**INSTRUCTIONS TO FOLLOW**
Give the records below again in full, exactly as written, but without any images.

**Collection entries**
════════
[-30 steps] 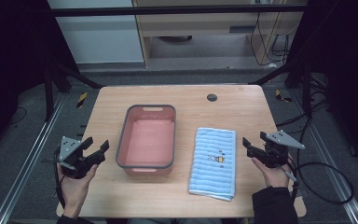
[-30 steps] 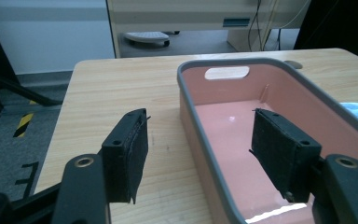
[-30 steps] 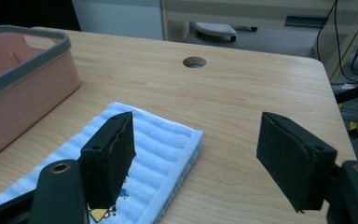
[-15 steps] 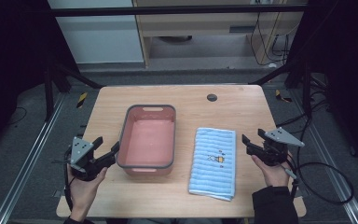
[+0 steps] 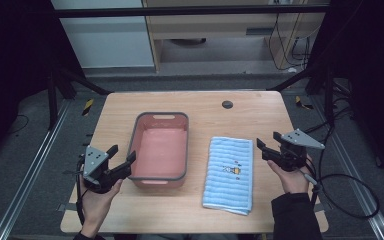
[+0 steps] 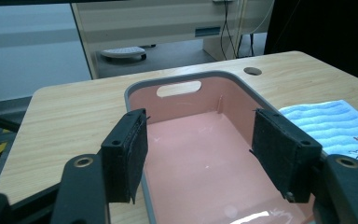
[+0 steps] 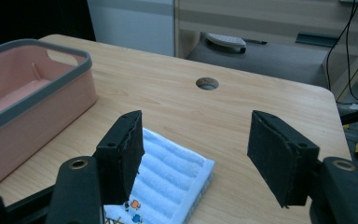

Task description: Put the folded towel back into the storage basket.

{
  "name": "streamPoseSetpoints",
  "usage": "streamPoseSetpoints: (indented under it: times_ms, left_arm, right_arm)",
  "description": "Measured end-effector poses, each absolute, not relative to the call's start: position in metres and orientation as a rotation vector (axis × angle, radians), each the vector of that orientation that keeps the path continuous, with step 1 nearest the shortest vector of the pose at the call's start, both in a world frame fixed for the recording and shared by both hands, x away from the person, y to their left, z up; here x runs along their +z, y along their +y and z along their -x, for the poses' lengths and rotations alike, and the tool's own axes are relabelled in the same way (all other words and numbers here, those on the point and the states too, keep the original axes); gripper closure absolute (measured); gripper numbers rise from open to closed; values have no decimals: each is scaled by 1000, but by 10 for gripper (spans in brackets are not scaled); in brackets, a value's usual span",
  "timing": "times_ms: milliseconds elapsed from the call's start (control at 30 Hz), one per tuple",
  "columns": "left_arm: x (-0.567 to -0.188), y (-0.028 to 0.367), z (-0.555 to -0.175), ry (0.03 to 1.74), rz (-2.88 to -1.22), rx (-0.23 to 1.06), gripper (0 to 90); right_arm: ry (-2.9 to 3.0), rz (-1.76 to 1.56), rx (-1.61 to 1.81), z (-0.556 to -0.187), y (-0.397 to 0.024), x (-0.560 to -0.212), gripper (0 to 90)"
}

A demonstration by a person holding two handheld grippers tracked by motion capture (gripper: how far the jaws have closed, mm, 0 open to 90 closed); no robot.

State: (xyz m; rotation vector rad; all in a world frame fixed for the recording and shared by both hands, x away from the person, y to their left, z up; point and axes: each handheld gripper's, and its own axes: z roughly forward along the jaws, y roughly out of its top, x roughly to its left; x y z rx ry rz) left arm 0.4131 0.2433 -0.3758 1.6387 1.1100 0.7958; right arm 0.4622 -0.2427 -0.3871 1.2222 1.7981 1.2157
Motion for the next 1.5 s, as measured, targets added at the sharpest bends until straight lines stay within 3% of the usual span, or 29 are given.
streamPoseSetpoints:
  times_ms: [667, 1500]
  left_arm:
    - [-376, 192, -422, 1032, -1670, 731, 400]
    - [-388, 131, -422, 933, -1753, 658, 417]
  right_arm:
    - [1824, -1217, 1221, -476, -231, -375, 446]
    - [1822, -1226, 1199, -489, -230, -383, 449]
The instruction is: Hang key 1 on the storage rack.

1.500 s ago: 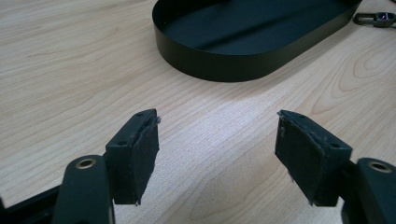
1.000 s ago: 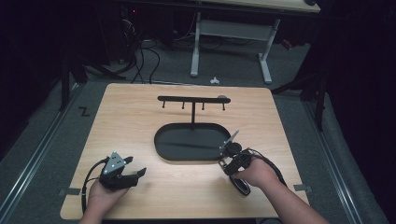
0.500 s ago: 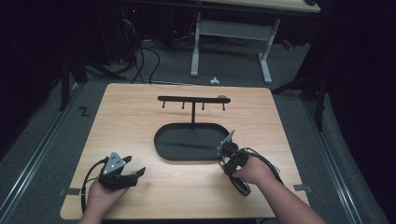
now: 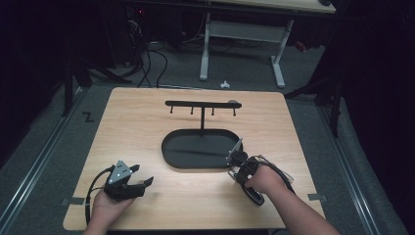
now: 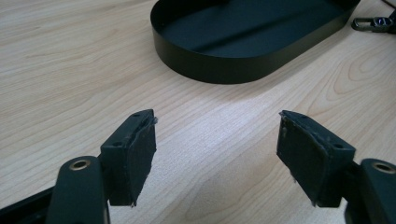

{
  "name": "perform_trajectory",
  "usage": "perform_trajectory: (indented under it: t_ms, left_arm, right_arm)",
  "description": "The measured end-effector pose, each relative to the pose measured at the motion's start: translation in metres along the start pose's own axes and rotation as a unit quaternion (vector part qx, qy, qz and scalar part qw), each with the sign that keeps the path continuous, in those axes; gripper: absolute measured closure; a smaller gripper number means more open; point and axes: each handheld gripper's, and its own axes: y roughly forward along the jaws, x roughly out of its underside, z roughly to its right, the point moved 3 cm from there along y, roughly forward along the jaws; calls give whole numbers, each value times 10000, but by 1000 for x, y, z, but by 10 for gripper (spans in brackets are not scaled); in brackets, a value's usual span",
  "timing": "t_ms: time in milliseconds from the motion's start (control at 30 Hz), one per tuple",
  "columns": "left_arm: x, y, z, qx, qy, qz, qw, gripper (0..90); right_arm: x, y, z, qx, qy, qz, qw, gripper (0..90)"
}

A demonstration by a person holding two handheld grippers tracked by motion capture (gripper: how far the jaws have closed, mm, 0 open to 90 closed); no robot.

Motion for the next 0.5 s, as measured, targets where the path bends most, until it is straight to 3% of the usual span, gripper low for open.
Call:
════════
**ANSWER TO THE EXERCISE**
[-30 steps] 
[-30 steps] 
[-30 steps] 
[-15 steps] 
[+0 steps] 
[+0 steps] 
[+0 steps] 

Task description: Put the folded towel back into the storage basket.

{
  "name": "streamPoseSetpoints",
  "usage": "streamPoseSetpoints: (indented under it: times_ms, left_arm, right_arm)",
  "description": "Measured end-effector poses, each absolute, not relative to the call's start: position in metres and orientation as a rotation vector (axis × angle, radians), each the vector of that orientation that keeps the path continuous, with step 1 nearest the shortest vector of the pose at the call's start, both in a world frame fixed for the recording and shared by both hands, x away from the person, y to their left, z up; here x runs along their +z, y along their +y and z along their -x, for the poses' lengths and rotations alike, and the tool's own axes are relabelled in the same way (all other words and numbers here, those on the point and the states too, keep the original axes); gripper closure absolute (measured); gripper numbers rise from open to closed; values have no decimals: each is scaled by 1000, but by 10 for gripper (spans in brackets are not scaled); in brackets, a value's usual span",
  "timing": "times_ms: milliseconds elapsed from the call's start (control at 30 Hz), one per tuple",
  "columns": "left_arm: x (-0.567 to -0.188), y (-0.028 to 0.367), z (-0.555 to -0.175), ry (0.03 to 1.74), rz (-2.88 to -1.22), rx (-0.23 to 1.06), gripper (0 to 90); right_arm: ry (-2.9 to 3.0), rz (-1.76 to 1.56), rx (-1.61 to 1.81), z (-0.556 to -0.187), y (-0.397 to 0.024), x (-0.560 to -0.212), gripper (0 to 90)"
}

A demonstration by a person holding two handheld grippers tracked by motion capture (gripper: how far the jaws have closed, mm, 0 open to 90 closed); no robot.

State: (xyz m; rotation vector rad; all in a world frame fixed for the recording and shared by both hands, x away from the person, y to their left, z up; point and axes: each handheld gripper's, and its own axes: z roughly forward along the jaws, y roughly out of its top, x roughly to its left; x y z rx ry rz) left arm 0.4131 0.2433 -0.3758 1.6387 1.1100 0.7958; right arm 0.4622 -0.2427 -0.3871 1.2222 1.7981 1.2157
Motion for the next 1.5 s, as measured, targets added at the sharpest bends until straight lines stay within 3% of the usual span, or 29 are given.
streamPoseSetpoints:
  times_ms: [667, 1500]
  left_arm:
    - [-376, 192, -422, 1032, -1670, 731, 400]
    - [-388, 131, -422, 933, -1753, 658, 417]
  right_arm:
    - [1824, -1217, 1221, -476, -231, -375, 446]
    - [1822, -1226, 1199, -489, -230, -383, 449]
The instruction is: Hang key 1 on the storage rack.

1.500 s ago: 
1.000 s ago: 
0.500 s ago: 
now: 
now: 

{
  "name": "perform_trajectory",
  "usage": "perform_trajectory: (indented under it: t_ms, left_arm, right_arm)",
  "description": "The measured end-effector pose, each relative to the pose measured at the motion's start: translation in metres along the start pose's own axes and rotation as a unit quaternion (vector part qx, qy, qz and scalar part qw), each with the sign that keeps the path continuous, in those axes; gripper: absolute measured closure; a smaller gripper number means more open; point and axes: each handheld gripper's, and its own axes: y roughly forward along the jaws, x roughly out of its underside, z roughly to its right, the point moved 3 cm from there along y, roughly forward along the jaws; calls give whole numbers, each value times 10000, but by 1000 for x, y, z, but by 10 for gripper (spans in brackets are not scaled); in brackets, a value's usual span",
  "timing": "t_ms: time in milliseconds from the motion's start (control at 30 Hz), one per tuple",
  "columns": "left_arm: x, y, z, qx, qy, qz, qw, gripper (0..90); right_arm: x, y, z, qx, qy, qz, qw, gripper (0..90)"
}

A demonstration by a person holding two handheld grippers tracked by motion capture (gripper: how far the jaws have closed, mm, 0 open to 90 closed); no robot.

Motion for the next 0.5 s, as measured, targets where the path bends most, until it is straight to 3% of the usual span, gripper low for open.
Call:

Nothing else is needed for this exercise.